Lung cancer is one of the most frequently diagnosed cancer both in male and female [1,2,3]. Non-small lung cancer (NSCLC) accounts for approximately 27% of all cancer-related deaths worldwide [4], and accounts for 85% of all lung cancers [5]. The overall 5-year survival rate of lung cancer is approximately 15-19% [6,7]. The most common subtypes of NSCLC are adenocarcinoma, squamous cell carcinoma, and large-cell carcinoma [8]. Risk factors for lung cancer are cigarette smoking, air pollution, emission fuel combustion, and environmental exposure to radon and asbestos [9,10].
Lung adenocarcinoma is one of the most aggressive, rapidly fatal, and was found to be resistant to conventional radiotherapy and chemotherapy [11]. Identification of cancer stem cells (CSCs) in lung cancer presents a therapeutic challenge [12]. CSCs are the tumor population that has the potential to self-renew and greatly contribute to lung cancer progression, tumor relapse, and drug resistance [13]. Lung CSCs are categorized by surface expression of PD-L1, CD133, CD44, CD90, epithelial cell adhesion molecule (EpCAM), and CXCR4 (CXC chemokine receptor type 4) [14,15,16,17,18].
Natural killer (NK) cells known for their anticancer function are innate immune cells, that comprise approximately 5 to 20 % of total peripheral blood mononuclear cells (PBMCs) lymphocytes in humans.

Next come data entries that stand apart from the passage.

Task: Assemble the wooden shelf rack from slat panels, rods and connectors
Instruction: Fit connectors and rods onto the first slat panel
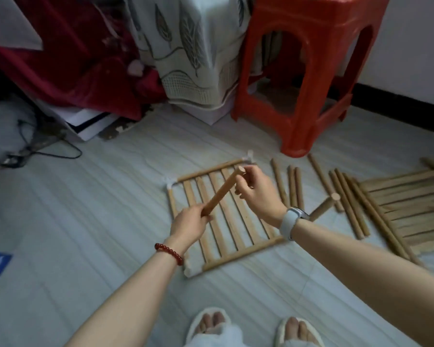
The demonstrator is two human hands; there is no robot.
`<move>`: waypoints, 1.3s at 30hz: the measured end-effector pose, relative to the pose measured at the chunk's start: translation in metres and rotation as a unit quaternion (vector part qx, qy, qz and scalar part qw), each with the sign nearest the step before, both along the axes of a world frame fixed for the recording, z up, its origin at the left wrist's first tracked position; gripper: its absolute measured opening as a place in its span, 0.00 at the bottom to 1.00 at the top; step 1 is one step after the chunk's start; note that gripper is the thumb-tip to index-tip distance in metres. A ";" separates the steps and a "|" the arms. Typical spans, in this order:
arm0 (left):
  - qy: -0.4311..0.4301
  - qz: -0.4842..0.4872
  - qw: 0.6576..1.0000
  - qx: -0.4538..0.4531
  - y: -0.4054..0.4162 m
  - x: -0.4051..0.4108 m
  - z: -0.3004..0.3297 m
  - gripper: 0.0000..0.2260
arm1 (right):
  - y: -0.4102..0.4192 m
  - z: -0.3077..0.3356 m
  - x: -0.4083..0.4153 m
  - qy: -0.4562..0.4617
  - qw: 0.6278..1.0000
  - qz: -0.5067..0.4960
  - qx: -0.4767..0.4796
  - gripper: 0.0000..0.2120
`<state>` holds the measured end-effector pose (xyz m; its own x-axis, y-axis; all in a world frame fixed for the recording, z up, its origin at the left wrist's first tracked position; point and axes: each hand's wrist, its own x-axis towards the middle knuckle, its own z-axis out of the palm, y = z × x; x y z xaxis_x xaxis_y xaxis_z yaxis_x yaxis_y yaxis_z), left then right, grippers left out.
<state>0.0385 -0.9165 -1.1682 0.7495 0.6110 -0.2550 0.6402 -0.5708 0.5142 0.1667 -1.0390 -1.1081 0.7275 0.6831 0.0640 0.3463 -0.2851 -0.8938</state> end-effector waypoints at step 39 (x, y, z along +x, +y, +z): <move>-0.222 0.292 0.927 -0.074 0.011 -0.089 -0.089 0.09 | 0.019 -0.202 -0.037 -0.202 0.690 0.381 -0.581 0.46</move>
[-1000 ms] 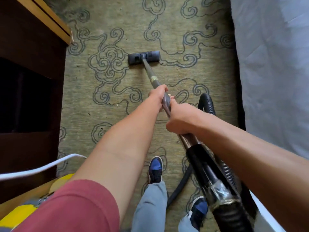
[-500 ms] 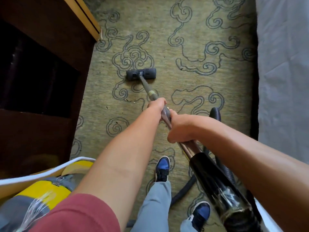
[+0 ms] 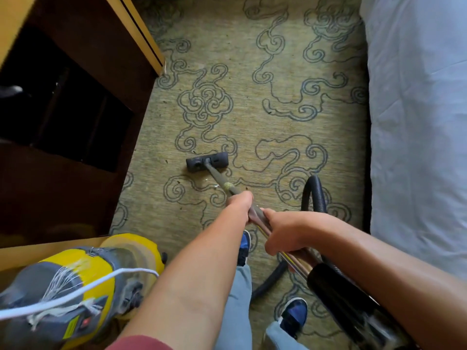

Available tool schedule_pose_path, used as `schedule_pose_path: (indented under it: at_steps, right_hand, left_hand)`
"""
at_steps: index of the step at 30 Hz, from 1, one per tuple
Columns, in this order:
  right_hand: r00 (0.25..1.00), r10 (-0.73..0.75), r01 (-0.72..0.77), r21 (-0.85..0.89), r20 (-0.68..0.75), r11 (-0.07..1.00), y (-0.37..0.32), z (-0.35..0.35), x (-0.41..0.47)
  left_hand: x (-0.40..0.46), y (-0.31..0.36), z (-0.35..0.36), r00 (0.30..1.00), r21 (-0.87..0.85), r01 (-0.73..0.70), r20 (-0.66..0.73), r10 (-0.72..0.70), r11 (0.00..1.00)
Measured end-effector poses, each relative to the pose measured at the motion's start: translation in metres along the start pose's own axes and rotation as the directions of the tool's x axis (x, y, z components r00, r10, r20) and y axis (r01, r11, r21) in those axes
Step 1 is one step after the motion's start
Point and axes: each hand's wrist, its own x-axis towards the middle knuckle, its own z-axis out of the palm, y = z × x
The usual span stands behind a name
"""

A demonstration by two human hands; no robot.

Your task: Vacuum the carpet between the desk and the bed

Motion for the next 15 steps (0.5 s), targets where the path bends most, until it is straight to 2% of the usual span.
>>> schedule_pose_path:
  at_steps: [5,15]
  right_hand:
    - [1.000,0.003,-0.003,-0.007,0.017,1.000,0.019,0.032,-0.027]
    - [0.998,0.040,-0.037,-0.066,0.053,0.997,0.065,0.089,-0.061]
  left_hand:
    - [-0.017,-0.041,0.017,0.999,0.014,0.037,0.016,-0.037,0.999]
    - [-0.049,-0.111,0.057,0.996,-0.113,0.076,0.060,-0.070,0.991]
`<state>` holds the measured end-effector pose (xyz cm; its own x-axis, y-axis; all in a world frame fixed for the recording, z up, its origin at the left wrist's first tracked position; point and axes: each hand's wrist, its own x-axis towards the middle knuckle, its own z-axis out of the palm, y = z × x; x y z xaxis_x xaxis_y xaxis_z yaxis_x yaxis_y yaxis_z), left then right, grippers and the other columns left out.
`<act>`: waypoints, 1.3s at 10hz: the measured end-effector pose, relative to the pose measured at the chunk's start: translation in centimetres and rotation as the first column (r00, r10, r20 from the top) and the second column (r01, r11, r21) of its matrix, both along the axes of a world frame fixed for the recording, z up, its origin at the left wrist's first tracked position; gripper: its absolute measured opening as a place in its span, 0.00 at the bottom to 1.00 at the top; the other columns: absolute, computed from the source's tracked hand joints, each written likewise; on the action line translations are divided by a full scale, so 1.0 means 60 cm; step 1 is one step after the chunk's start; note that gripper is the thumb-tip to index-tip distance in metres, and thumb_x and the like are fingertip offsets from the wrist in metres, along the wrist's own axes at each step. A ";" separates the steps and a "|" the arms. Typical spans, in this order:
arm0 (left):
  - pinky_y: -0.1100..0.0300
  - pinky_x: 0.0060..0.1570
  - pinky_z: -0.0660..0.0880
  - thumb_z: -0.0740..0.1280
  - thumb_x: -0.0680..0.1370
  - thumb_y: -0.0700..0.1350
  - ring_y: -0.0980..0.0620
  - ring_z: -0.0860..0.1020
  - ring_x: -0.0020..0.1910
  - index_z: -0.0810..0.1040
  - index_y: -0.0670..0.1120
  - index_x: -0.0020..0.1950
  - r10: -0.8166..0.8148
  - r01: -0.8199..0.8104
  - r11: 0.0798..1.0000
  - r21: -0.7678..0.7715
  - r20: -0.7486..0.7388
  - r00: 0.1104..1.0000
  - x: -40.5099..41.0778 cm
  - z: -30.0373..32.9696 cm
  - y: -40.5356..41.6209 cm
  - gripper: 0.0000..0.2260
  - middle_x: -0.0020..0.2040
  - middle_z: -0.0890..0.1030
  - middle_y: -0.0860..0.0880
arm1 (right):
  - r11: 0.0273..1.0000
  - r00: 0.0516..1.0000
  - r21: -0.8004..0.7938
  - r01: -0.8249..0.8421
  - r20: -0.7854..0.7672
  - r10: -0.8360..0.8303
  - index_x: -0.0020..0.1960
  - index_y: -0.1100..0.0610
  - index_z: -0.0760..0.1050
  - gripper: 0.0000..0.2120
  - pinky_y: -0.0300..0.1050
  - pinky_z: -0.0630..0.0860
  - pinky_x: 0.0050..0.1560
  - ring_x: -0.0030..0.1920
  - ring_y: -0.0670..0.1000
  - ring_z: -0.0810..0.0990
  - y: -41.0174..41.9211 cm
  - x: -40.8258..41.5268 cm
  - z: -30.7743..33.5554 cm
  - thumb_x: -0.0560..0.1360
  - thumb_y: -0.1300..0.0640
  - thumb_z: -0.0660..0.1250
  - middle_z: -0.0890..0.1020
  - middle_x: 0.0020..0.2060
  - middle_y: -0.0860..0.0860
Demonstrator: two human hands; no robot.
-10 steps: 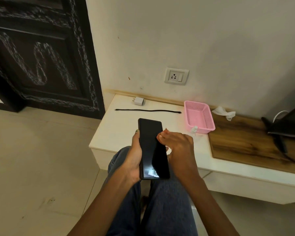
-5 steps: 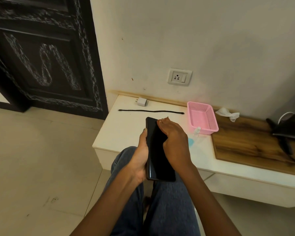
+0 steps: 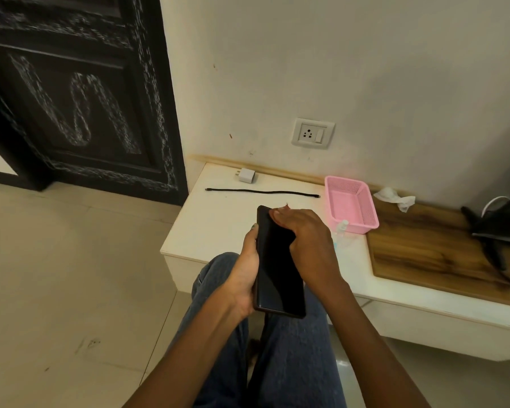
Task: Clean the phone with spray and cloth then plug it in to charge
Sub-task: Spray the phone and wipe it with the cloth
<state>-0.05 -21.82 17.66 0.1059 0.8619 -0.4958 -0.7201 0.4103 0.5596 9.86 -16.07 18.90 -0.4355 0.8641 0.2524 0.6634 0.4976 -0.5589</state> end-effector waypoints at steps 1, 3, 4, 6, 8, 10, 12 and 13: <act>0.56 0.42 0.78 0.57 0.77 0.65 0.47 0.81 0.41 0.82 0.46 0.52 -0.017 0.017 0.999 -0.034 -0.016 1.000 -0.001 -0.007 -0.003 0.25 0.42 0.84 0.43 | 0.999 0.997 -0.030 0.022 0.081 -0.020 0.61 0.57 0.76 0.25 0.32 0.58 0.59 0.64 0.54 0.71 0.000 0.015 -0.001 0.70 0.75 0.59 0.77 0.61 0.55; 0.62 0.34 0.78 0.55 0.78 0.63 0.51 0.82 0.34 0.82 0.47 0.47 -0.032 0.032 1.000 0.000 0.034 0.999 -0.001 -0.012 -0.002 0.23 0.36 0.84 0.46 | 0.990 0.990 0.036 0.139 0.014 -0.140 0.58 0.61 0.78 0.17 0.36 0.65 0.55 0.58 0.55 0.75 -0.015 0.004 -0.014 0.73 0.72 0.60 0.80 0.55 0.56; 0.62 0.36 0.80 0.57 0.78 0.61 0.51 0.83 0.37 0.82 0.47 0.52 -0.001 0.000 1.000 0.011 0.089 0.996 -0.003 -0.003 -0.004 0.22 0.40 0.85 0.46 | 0.992 0.993 0.049 0.114 -0.006 -0.114 0.56 0.65 0.78 0.17 0.42 0.68 0.56 0.57 0.58 0.75 -0.020 -0.020 -0.012 0.73 0.69 0.56 0.81 0.53 0.58; 0.57 0.61 0.70 0.60 0.79 0.56 0.49 0.78 0.53 0.82 0.45 0.57 0.127 -0.116 0.992 -0.054 0.312 0.942 -0.004 0.001 -0.008 0.18 0.48 0.83 0.45 | 1.000 1.000 0.010 0.018 -0.024 -0.017 0.63 0.61 0.74 0.26 0.39 0.59 0.66 0.66 0.54 0.71 -0.027 -0.052 -0.008 0.69 0.64 0.51 0.77 0.62 0.55; 0.58 0.52 0.77 0.65 0.75 0.51 0.50 0.81 0.47 0.82 0.42 0.56 0.193 -0.184 0.981 -0.061 0.409 0.892 -0.002 -0.003 -0.004 0.16 0.45 0.82 0.46 | 0.999 0.999 0.027 0.016 -0.034 -0.016 0.60 0.61 0.77 0.21 0.38 0.67 0.61 0.60 0.53 0.74 -0.039 -0.040 -0.012 0.71 0.68 0.55 0.79 0.58 0.55; 0.58 0.44 0.74 0.59 0.78 0.60 0.50 0.80 0.40 0.85 0.45 0.42 0.138 -0.116 0.984 -0.133 0.172 0.975 -0.024 -0.033 -0.007 0.22 0.37 0.83 0.46 | 0.992 -0.246 0.125 -0.033 0.961 -0.129 0.39 0.66 0.83 0.17 0.51 0.67 0.62 0.52 0.56 0.77 -0.109 -0.134 -0.012 0.67 0.53 0.64 0.83 0.44 0.58; 0.51 0.60 0.71 0.57 0.75 0.67 0.44 0.78 0.53 0.77 0.40 0.61 0.130 -0.103 0.977 -0.186 0.139 0.982 -0.044 -0.054 -0.005 0.32 0.53 0.81 0.41 | 0.987 -0.259 -0.073 -0.141 0.965 0.034 0.57 0.55 0.77 0.23 0.55 0.66 0.61 0.55 0.49 0.77 -0.114 -0.118 -0.072 0.63 0.55 0.60 0.80 0.50 0.51; 0.52 0.55 0.73 0.55 0.76 0.67 0.44 0.79 0.50 0.77 0.39 0.62 0.115 -0.080 0.981 -0.175 0.200 0.973 -0.042 -0.058 -0.007 0.34 0.48 0.82 0.41 | 0.960 0.877 -0.159 -0.231 0.393 0.276 0.57 0.60 0.78 0.20 0.51 0.66 0.62 0.58 0.33 0.70 -0.167 -0.059 -0.089 0.66 0.67 0.61 0.81 0.52 0.55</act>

We have previously shown that NK cells directly kill CSCs or inhibit tumor growth by differentiating tumors via secreted cytokines such as IFN-γ and TNF-α [19]. Differentiation in CSCs leads to increased expression of MHC-class I in tumors, induced resistance to NK cell-mediated cytotoxicity against these differentiated CSCs, and increased chemotherapy drug-induced killing against these differentiated CSCs [20,21]. The diminished function of NK cells is linked to poor prognosis in cancer patients [22,23,24,25,26,27,28,29,30,31,32].
To understand the role of tumor differentiation in the chemotherapeutic sensitivity of lung cancer, we induced differentiation in hA549 lung cancer stem-like cell lines before they were exposed to chemotherapeutic drugs. hA549 is the most commonly used human NSCLC line for lung adenocarcinoma research [33,34]. The treatment of IL-2 and anti-CD16 mAbs combination induce split anergy in NK cells leading to decreased cytotoxicity but significant induction of IFN-γ and TNF-α, the two cytokines play a crucial role in tumor differentiation. We demonstrate that lung cancer stem cells upon differentiation are resistant to NK cell-mediated cytotoxicity but are susceptible to chemo-drug-mediated cell death.

2. Results

2.1. Enhanced Susceptibility of Chemotherapeutic Drugs Against Differentiated Tumors in Comparison to Their Stem-Like Counterparts

NK cells were left untreated or were treated with IL-2 alone or were treated with a combination of IL-2 and anti-CD16 mAbs for 18-24 hours before they were used as effectors in cytotoxic assay against lung cancer cell lines or to determine the secretion levels of IFN-γ and TNF-α. As shown previously in several publications from our laboratory, IL-2-treated NK cells mediated the highest cytotoxicity (Figure 1A and Figure S1A) and decreased cytotoxic activity but increased secretion levels of IFN-γ and TNF-α were seen when NK cells were treated with a combination of IL-2 and anti-CD16 mAbs (Figure S2). Our previous findings have demonstrated that differentiated tumors were resistant to NK cell-mediated killing but were more sensitive to chemotherapeutics in comparison to CSCs [21]. Here, we determined the NK cell-mediated cytotoxicity against hA549 (CSCs) and H292 (differentiated lung cancer cell lines) and found higher NK cell-mediated cytotoxicity against hA549 compared to H292 (Figure 1A). When cell viability of hA549 and H292 with or without the treatments of chemotherapeutic drugs was assessed, the higher cell death was induced by both paclitaxel (Figure 1B) and CDDP (Figure 1C) against H292 in comparison to hA549.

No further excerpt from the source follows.